The api-version '2018-01-01-preview' is invalid. The supported versions are '2020-06-01,2020-05-01,2020-01-01,2019-11-01,2019-10-01,2019-09-01,2019-08-01,2019-07-01,2019-06-01,2019-05-10,2019-05-01,2019-03-01,2018-11-01,2018-09-01,2018-08-01,2018-07-01,2018-06-01,2018-05-01,2018-02-01,2018-01-01,2017-12-01,2017-08-01,2017-06-01,2017-05-10,2017-05-01,2017-03-01,2016-09-01,2016-07-01,2016-06-01,2016-02-01,2015-11-01,2015-01-01,2014-04-01-preview,2014-04-01,2014-01-01,2013-03-01,2014-02-26,2014-04'.

After removing asterix(*), it just worked.

ashutosh.singh:~$ az role definition create --role-definition '{ \
>     "Name": "RoleViaCli", \
>     "Description": "My role via Cli", \
>     "Actions": [ \
>         "Microsoft.Compute/*/read", \
>             "Microsoft.Compute/virtualMachines/start/action", \
>             "Microsoft.Compute/virtualMachines/restart/action" \
>     ], \
>     "AssignableScopes": ["/subscriptions/XXXXXXXXXXXXXXXXXX/"] \
> }'
{
  "assignableScopes": []
}

ashu3496 on 27 Jul 2020

@ashu3496, looks like a separate issue. I will take a look when time permits.

jiasli on 28 Jul 2020

This seems broken to me at the api level. I'm just using postman against the azure api directly via the instructions here https://docs.microsoft.com/en-us/azure/role-based-access-control/role-assignments-list-rest. Its blocking me right now.

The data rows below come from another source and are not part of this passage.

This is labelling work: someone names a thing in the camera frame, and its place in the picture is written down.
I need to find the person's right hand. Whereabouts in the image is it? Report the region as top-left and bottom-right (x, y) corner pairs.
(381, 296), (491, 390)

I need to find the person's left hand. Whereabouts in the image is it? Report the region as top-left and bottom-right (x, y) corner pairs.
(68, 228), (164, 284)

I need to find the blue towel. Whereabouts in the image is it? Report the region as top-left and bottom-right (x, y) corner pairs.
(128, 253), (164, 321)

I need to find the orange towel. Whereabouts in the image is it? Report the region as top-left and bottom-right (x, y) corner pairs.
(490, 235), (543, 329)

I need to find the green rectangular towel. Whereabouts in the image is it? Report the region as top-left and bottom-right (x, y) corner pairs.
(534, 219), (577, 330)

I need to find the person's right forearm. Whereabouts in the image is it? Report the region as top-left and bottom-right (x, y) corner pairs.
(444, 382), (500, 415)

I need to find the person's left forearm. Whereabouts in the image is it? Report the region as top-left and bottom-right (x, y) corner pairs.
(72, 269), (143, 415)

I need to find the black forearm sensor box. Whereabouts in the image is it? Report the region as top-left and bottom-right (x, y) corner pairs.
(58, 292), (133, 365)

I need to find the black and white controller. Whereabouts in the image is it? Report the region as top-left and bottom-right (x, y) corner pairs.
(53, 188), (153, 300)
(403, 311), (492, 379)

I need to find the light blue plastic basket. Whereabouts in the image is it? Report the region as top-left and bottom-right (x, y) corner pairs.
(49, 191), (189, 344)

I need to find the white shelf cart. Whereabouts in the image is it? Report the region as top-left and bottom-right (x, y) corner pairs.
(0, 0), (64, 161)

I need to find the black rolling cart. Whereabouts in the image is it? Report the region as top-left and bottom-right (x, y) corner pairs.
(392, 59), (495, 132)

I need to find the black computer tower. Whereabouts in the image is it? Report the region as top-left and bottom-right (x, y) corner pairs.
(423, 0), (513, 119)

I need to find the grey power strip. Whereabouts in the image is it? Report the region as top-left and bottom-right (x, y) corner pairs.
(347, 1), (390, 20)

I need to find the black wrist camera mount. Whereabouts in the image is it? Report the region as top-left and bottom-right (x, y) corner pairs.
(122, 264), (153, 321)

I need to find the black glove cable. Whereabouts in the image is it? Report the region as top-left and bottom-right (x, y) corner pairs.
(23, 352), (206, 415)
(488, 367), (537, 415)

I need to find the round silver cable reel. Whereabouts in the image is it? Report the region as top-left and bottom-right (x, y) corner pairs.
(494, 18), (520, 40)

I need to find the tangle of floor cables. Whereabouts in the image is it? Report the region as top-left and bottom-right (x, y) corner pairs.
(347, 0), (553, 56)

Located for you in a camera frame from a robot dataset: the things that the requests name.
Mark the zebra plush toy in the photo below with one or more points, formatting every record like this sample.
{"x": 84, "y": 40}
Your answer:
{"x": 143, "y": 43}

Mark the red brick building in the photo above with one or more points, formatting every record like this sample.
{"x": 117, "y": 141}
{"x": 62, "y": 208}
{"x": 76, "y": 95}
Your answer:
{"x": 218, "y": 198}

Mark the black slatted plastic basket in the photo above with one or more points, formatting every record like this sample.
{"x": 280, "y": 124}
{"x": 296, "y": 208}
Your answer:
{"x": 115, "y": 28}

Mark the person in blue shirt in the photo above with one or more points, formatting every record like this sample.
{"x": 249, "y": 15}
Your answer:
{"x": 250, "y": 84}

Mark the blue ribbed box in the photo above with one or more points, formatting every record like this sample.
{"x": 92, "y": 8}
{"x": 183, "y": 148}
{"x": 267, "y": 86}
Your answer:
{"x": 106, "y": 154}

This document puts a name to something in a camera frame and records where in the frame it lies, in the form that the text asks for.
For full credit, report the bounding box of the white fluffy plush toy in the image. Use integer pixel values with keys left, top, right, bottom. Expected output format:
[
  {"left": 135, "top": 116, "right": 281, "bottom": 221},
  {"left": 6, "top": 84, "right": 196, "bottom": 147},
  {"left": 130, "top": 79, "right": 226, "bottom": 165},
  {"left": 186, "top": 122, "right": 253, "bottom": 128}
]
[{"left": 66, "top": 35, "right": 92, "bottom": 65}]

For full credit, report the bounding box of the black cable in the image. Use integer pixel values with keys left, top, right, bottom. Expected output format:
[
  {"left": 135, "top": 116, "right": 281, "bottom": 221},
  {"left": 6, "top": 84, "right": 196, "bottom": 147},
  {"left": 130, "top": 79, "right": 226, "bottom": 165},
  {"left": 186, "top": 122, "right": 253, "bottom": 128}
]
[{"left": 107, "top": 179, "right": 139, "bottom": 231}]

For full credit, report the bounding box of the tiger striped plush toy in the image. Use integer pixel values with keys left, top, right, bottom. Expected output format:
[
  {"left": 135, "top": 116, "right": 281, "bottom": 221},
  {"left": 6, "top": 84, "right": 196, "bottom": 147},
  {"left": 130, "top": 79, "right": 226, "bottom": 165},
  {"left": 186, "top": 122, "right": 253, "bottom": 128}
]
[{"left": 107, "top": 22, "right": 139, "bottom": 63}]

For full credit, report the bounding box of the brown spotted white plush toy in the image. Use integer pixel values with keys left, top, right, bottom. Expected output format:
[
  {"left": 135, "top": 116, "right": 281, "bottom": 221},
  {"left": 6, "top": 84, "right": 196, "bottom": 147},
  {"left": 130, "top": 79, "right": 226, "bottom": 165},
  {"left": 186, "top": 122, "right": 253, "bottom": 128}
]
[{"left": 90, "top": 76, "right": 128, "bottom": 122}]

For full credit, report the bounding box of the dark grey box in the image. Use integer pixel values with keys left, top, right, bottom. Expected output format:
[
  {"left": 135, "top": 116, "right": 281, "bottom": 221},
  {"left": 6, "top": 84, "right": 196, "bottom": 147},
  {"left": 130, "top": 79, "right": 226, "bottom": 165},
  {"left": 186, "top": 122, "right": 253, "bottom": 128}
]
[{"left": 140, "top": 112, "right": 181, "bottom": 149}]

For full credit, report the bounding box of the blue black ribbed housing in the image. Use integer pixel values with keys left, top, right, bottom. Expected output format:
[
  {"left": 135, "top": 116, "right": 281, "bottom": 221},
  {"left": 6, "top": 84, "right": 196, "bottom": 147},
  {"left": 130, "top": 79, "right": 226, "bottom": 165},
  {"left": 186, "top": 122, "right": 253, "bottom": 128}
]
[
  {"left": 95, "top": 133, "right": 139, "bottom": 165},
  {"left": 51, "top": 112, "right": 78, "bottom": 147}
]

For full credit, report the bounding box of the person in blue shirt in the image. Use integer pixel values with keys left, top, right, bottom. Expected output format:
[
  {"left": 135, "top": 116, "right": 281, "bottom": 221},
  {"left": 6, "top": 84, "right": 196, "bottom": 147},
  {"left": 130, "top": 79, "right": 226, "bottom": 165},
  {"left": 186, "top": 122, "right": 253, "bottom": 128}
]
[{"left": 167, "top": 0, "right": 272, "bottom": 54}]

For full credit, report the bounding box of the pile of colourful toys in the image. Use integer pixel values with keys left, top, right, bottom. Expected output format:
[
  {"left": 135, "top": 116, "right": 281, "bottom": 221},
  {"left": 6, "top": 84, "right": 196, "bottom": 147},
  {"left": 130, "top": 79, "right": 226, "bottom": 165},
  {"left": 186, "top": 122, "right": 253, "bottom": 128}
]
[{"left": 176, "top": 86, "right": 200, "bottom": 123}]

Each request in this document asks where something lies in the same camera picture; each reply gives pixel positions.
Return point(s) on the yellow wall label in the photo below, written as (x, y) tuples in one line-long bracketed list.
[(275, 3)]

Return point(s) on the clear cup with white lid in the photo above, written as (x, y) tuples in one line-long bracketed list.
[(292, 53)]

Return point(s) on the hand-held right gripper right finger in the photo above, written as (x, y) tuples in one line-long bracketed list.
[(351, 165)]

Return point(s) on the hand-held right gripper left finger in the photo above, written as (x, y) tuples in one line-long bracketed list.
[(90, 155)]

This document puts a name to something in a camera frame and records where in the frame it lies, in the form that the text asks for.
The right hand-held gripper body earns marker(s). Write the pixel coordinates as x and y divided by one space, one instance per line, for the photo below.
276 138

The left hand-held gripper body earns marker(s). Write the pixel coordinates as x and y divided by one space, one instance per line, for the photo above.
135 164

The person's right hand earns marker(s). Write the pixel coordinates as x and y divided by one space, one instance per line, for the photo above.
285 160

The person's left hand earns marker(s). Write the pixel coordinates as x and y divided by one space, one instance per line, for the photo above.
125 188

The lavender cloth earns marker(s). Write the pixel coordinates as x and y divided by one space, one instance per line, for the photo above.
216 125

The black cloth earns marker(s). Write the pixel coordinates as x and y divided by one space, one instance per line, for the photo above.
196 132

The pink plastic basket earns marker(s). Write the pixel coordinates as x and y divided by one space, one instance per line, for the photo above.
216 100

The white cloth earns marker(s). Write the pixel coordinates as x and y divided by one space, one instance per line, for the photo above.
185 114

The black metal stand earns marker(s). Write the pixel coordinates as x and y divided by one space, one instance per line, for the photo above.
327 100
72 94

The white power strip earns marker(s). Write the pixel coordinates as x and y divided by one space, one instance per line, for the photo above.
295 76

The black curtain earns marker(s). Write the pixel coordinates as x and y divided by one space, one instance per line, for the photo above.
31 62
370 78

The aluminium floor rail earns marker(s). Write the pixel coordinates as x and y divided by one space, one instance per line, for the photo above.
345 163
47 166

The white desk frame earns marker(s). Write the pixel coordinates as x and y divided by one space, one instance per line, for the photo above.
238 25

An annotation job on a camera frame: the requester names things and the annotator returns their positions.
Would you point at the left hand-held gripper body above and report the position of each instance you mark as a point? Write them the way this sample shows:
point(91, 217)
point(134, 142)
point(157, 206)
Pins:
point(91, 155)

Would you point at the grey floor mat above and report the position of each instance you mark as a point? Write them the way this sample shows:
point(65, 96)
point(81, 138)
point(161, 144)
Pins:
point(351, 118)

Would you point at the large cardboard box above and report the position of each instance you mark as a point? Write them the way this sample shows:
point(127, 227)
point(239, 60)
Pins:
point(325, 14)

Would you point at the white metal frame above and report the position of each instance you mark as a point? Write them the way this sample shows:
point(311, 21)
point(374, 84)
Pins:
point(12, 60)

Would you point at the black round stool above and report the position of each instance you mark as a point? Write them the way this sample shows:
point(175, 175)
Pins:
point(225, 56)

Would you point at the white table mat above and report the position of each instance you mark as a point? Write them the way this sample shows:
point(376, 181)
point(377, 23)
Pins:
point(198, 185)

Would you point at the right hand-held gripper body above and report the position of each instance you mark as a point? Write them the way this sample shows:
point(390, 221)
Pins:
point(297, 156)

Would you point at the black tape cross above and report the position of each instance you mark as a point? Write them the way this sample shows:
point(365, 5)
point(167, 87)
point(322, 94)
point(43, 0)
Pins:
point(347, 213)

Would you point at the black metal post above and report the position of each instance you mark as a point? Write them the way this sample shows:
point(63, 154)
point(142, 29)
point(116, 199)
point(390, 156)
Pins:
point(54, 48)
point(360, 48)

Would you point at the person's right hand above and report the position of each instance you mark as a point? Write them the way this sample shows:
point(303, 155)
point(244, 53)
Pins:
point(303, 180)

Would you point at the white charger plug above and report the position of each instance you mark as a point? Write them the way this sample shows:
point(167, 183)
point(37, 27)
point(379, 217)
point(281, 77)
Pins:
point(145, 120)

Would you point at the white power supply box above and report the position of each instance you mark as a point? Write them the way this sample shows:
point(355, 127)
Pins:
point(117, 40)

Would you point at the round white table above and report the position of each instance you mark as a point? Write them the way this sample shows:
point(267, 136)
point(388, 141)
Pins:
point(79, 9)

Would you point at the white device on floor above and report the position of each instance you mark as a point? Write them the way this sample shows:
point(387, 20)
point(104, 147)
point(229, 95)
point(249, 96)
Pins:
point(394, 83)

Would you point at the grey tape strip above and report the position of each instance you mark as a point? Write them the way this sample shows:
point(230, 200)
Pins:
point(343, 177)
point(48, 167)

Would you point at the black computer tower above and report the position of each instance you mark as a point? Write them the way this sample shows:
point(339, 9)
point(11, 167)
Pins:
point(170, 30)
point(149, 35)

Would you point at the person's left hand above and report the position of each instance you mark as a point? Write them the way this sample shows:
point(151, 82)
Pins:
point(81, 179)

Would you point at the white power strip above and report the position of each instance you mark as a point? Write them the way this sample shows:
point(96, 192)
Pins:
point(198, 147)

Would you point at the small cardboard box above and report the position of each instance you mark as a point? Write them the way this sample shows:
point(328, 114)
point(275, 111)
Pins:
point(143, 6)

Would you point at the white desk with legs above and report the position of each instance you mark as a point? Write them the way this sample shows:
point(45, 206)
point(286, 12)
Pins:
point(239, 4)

Scoped at subscription level it succeeds
https://management.azure.com/subscriptions/:subscriptionId/providers/Microsoft.Authorization/roleAssignments/?api-version=2015-07-01

Narrow that scope to resource group it Fails.
https://management.azure.com/subscriptions/:subscriptionId/resourceGroup/:resourceGroupName/providers/Microsoft.Authorization/roleAssignments/?api-version=2015-07-01

{
"error": {
"code": "InvalidApiVersionParameter",
"message": "The api-version '2015-07-01' is invalid. The supported versions are '2020-07-01,2020-06-01,2020-05-01,2020-01-01,2019-11-01,2019-10-01,2019-09-01,2019-08-01,2019-07-01,2019-06-01,2019-05-10,2019-05-01,2019-03-01,2018-11-01,2018-09-01,2018-08-01,2018-07-01,2018-06-01,2018-05-01,2018-02-01,2018-01-01,2017-12-01,2017-08-01,2017-06-01,2017-05-10,2017-05-01,2017-03-01,2016-09-01,2016-07-01,2016-06-01,2016-02-01,2015-11-01,2015-01-01,2014-04-01-preview,2014-04-01,2014-01-01,2013-03-01,2014-02-26,2014-04'."
}
}